- _WHAT TO PRODUCE_: Begin with the line that holds "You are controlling". Output it and all remaining lines of the material, verbatim, ending with the last.

····················

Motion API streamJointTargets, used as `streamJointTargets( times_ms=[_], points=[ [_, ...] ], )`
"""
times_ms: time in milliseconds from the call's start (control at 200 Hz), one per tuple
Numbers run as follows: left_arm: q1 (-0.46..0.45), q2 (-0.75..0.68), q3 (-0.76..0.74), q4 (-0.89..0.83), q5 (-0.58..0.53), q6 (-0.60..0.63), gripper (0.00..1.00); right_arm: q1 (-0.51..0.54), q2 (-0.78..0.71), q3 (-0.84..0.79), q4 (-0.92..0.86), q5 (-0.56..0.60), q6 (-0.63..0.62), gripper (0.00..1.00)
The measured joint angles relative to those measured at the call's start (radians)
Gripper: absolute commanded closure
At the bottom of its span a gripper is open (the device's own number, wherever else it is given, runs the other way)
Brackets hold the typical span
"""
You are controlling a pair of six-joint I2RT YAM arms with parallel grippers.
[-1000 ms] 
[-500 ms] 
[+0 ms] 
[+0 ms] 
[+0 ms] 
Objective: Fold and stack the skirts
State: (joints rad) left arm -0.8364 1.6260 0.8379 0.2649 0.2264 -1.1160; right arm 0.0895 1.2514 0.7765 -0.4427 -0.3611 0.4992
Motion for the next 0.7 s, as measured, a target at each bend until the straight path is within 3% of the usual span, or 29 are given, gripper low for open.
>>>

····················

- _EXPECTED ANSWER_:
You are controlling a pair of six-joint I2RT YAM arms with parallel grippers.
[-1000 ms] 
[-500 ms] 
[+0 ms] 
[+0 ms] 
[+0 ms] 
Objective: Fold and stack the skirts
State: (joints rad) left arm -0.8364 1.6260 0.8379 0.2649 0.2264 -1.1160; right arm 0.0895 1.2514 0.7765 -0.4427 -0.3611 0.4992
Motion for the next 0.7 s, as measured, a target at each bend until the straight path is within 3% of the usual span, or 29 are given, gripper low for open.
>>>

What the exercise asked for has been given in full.